Implementación del Tamizaje Auditivo Universal (TAU)
El Tamizaje Auditivo Universal (TAU) se aplica a todos los recién nacidos con el objetivo de identificar la hipoacusia lo antes posible. Su implementación ha demostrado ser efectiva, como lo evidencian los programas en hospitales de Estados Unidos desde el año 2000 y en el Reino Unido, donde la puesta en marcha del tamizaje universal impulsó el programa de implantes entre 1993 y 2009.
La detección temprana dentro de los primeros 2 meses desde el diagnóstico es crítica. Estudios como los de Kennedy y colaboradores, utilizando el Minnesota Child Development Inventory, han demostrado que los niños con diagnóstico y atención temprana, ajustados a su edad cronológica, muestran mejores resultados en lenguaje receptivo en comparación con aquellos diagnosticados más tardíamente (Nivel de Evidencia II).
TAMIZ AUDITIVO NEONATAL USOS INDICACIONES Y VALORES NORMALES
Métodos de Tamizaje Auditivo
No existe un consenso absoluto sobre qué examen de tamizaje utilizar (Nivel de Evidencia IV), pero los más comunes son:
- Emisiones Otoacústicas (EOA): Se recomienda realizar la primera EOA entre las 48 y 72 horas de vida.
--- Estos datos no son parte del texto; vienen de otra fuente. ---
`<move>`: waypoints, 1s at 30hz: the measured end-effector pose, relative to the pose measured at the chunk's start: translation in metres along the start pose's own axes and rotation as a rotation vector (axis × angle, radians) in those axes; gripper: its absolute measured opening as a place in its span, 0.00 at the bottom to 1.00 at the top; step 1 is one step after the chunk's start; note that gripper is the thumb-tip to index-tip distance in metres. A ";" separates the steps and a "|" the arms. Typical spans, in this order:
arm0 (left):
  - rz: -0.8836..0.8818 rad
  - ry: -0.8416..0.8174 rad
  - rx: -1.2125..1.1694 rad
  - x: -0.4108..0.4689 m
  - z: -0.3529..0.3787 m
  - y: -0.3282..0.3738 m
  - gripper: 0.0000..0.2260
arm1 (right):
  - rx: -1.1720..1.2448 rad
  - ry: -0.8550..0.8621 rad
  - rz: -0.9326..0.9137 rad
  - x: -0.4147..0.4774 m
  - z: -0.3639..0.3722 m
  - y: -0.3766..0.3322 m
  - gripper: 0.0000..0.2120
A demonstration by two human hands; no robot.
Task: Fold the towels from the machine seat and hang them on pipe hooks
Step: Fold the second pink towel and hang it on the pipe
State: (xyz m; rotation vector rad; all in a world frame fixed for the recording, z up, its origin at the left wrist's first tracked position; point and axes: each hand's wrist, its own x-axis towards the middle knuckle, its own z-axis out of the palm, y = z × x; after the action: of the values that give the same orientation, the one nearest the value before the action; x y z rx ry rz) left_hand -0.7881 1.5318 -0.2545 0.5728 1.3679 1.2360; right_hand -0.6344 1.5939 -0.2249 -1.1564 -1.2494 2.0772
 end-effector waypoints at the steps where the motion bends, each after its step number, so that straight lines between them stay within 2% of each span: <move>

- Potenciales Evocados Auditivos Automatizados (AABR): También conocidos como Potenciales Automatizados de Tronco, esta prueba es fundamental para evaluar la función del nervio auditivo y las vías cerebrales.
La evaluación debe ser realizada por un profesional con experiencia, y se utilizan frecuencias específicas (como 125Hz, 250Hz, 500Hz, 1000Hz, 2000Hz, 4000Hz y 8000Hz, así como 3000Hz y 6000Hz) para determinar el alcance de la pérdida auditiva.
Importancia de la Intervención Temprana
La intervención temprana, idealmente dentro de los primeros meses de vida, es un factor determinante en el pronóstico de los niños con hipoacusia. Se ha observado que los niños que reciben una intervención temprana desarrollan habilidades comunicacionales significativamente mejores al momento de ingresar a la escuela primaria. Las etapas iniciales de la vida, desde el nacimiento hasta la edad preescolar, son las más críticas para el desarrollo del lenguaje y la comunicación, lo que subraya la necesidad de un diagnóstico y una intervención sin demoras.